Problem to solve
Copy nothing but the lines below running from the line containing "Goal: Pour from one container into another" through the line containing "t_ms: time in", both end lines included.

Source material Block Start

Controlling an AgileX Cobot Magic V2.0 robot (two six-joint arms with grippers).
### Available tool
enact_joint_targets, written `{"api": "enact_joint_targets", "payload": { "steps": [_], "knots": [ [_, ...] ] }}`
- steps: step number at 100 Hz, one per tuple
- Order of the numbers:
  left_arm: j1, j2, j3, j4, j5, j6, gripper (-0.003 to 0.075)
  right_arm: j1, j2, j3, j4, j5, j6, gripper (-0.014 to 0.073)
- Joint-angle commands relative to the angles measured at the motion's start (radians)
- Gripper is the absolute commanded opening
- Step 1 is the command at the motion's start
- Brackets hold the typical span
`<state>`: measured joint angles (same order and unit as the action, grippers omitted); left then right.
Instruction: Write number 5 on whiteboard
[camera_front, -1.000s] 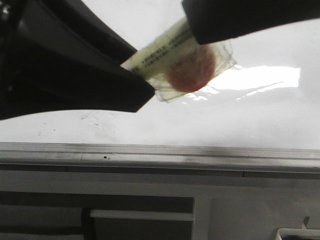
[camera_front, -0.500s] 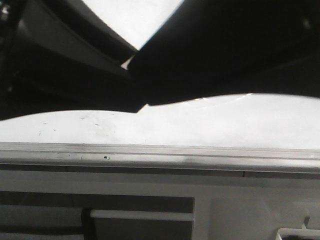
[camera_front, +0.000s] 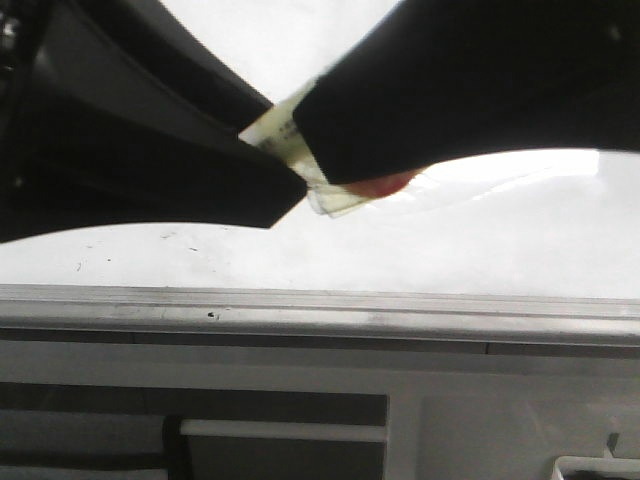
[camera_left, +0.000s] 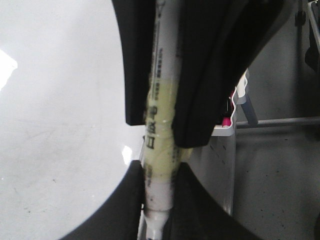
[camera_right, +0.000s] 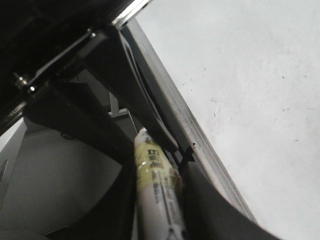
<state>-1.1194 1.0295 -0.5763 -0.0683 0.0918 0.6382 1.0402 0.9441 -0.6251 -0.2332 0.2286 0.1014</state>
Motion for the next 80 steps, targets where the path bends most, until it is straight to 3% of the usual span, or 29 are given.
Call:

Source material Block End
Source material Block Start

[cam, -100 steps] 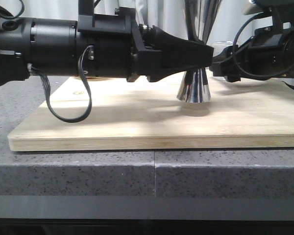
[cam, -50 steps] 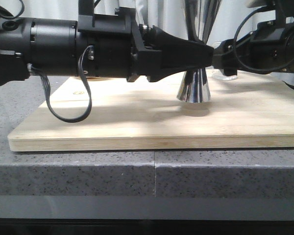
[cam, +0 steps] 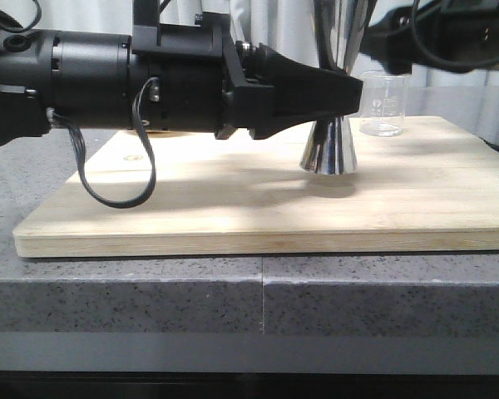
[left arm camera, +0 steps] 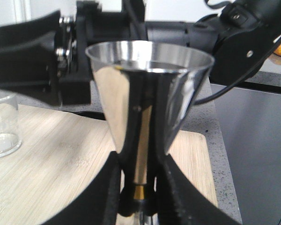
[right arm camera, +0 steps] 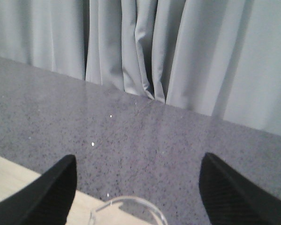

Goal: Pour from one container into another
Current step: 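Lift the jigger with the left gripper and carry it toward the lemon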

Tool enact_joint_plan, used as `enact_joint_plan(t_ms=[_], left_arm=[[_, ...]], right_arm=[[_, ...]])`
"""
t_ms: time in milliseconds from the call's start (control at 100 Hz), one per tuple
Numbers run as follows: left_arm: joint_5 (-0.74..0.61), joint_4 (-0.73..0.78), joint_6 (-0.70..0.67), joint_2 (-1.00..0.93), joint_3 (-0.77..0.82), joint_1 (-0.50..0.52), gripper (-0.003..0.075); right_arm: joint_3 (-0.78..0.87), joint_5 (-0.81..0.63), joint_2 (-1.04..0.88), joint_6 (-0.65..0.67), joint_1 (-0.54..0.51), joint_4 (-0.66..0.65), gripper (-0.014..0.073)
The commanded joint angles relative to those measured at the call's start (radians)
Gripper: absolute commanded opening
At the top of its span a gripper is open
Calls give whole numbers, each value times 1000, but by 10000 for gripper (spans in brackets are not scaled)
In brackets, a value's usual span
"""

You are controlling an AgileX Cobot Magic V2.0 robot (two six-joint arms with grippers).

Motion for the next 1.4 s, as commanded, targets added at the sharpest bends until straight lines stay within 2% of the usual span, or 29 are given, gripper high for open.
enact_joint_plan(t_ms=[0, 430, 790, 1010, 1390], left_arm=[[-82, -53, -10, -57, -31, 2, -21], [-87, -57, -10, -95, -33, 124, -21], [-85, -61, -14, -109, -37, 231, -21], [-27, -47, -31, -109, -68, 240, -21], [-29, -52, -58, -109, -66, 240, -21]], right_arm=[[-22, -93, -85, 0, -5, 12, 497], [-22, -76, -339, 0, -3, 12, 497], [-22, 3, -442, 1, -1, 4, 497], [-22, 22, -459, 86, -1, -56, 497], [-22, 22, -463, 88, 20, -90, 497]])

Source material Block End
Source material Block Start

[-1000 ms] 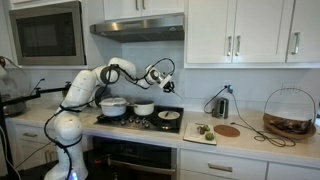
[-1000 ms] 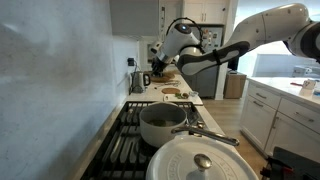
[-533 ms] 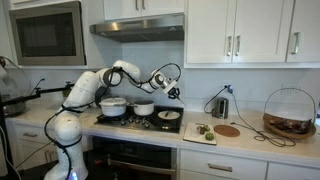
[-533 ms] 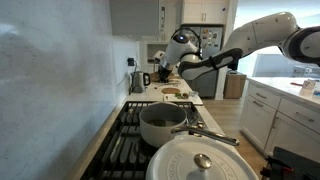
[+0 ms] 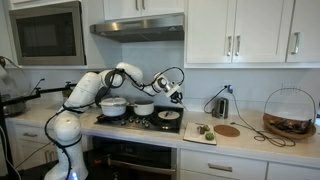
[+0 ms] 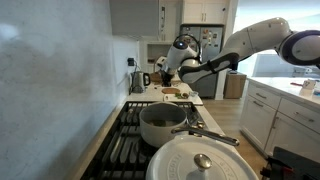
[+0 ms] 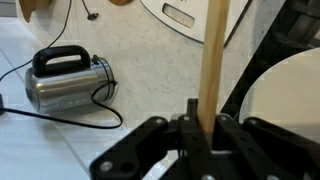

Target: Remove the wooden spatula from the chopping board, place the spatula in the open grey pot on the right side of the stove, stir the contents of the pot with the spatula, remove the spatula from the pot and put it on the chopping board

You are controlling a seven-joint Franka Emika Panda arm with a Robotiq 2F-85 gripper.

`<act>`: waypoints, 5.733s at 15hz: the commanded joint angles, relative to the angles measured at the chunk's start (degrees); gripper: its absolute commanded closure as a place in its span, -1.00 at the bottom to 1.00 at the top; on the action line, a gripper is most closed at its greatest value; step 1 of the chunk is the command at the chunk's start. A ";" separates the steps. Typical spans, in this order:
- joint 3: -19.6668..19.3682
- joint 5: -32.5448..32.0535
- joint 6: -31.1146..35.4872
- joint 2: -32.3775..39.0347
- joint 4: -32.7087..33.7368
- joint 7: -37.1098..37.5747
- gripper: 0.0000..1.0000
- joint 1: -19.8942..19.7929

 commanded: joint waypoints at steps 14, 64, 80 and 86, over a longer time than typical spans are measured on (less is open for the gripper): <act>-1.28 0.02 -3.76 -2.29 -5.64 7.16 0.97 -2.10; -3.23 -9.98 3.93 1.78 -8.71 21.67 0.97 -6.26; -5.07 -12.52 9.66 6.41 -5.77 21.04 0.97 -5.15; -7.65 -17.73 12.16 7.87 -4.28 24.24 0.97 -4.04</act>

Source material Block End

Task output
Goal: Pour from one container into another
Current step: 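Lift the jigger with the left gripper and carry it toward the lemon
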
Tool enact_joint_plan, used as `enact_joint_plan(t_ms=[_], left_arm=[[_, ...]], right_arm=[[_, ...]])`
"""
t_ms: time in milliseconds from the call's start (control at 100 Hz), one per tuple

What needed an answer now has one.